I have to agree with Adam on this one. Why would you store such a volume of comma separated data in a database? A normalized sister table would be much more efficient.
Actually, I am in exactly this situation right now, Jeff. As I’m sure you know, I would never voluntarily store data like that, not permanently anyway.
The problem is though, that this is how the data is being delivered to me, as a multi-million row pipe-delimited text file, downloaded regularly from the IRS website. I import the data with BULK INSERT, but (to answer the obvious question), I cannot use BULK INSERT to do the splitting because some few rows at the beginning and the end are non-conformant (they are not real data rows). And as we all know, BULK INSERT (and BCP) are not exactly tolerant of non-conforming input rows. And I cannot exclude them reliably with BULK INSERT because we cannot know for sure ahead of time how many or which ones at the beginning and end will be non-conformant. And for legal reasons, we have to be sure that we have not lost any rows.

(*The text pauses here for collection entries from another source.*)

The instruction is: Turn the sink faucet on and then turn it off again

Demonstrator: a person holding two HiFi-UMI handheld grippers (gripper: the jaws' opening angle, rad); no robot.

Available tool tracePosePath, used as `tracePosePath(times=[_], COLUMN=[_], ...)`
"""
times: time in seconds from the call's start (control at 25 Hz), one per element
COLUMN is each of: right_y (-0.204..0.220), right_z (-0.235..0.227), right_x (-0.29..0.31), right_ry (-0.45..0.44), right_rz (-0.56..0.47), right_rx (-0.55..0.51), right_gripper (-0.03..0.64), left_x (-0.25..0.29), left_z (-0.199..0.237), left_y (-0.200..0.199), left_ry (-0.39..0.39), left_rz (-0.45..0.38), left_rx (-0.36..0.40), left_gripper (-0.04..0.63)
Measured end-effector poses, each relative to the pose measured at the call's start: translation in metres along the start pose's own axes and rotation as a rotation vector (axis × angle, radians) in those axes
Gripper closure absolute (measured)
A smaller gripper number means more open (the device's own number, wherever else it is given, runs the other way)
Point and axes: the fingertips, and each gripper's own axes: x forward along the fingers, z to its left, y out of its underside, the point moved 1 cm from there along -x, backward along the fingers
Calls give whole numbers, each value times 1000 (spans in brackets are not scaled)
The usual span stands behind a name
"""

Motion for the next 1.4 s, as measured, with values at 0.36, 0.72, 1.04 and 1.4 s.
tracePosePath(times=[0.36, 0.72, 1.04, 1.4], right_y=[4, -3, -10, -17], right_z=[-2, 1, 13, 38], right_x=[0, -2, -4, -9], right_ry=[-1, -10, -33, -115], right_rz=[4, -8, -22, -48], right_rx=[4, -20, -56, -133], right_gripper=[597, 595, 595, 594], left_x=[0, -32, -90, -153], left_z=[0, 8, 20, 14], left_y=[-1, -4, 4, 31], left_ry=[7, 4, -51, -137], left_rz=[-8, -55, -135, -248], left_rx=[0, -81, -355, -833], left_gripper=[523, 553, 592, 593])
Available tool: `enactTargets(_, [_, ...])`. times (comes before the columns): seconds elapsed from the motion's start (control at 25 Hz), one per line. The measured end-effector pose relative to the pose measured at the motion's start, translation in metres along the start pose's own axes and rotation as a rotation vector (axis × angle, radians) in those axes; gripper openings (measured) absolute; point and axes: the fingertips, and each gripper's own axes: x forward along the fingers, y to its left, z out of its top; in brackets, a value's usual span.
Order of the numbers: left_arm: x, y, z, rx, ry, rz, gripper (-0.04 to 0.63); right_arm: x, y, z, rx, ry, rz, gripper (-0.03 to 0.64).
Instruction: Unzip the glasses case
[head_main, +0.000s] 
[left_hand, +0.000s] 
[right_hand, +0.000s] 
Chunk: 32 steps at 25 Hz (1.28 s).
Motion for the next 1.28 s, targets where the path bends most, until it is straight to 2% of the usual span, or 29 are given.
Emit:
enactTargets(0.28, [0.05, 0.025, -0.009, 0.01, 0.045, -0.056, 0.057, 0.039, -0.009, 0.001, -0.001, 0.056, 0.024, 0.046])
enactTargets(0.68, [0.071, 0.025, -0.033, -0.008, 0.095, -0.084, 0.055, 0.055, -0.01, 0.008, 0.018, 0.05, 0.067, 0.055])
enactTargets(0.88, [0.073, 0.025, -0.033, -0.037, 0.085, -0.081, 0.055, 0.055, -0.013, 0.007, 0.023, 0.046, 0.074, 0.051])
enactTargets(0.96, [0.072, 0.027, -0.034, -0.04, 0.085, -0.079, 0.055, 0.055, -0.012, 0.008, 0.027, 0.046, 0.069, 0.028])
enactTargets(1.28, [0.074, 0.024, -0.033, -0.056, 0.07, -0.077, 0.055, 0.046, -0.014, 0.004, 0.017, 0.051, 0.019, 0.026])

So the obvious solution is to BULK INSERT them to a staging table with one big VARCHAR() column and then split in inside of SQL where we can more readily detect and handle the exceptions. But that’s not nearly as fast as BULK INSERT …
To import and split a million row file with BULK INSERT takes me about 10 seconds (when I know ahead of time, which rows are bad). Just making a SELECT INTO copy of the imported table takes about 4 seconds. But splitting it with the fastest TSQL splitters I can find take about 2-4 minutes! And the rows aren’t big, just 7 columns with about 100 characters. So right now, I’m using Paul’s latest CLR splitter which does pretty well (about 17 seconds). That’s going to cause some maintenance issues for this customer, but given the speed difference, they’ll probably agree to it.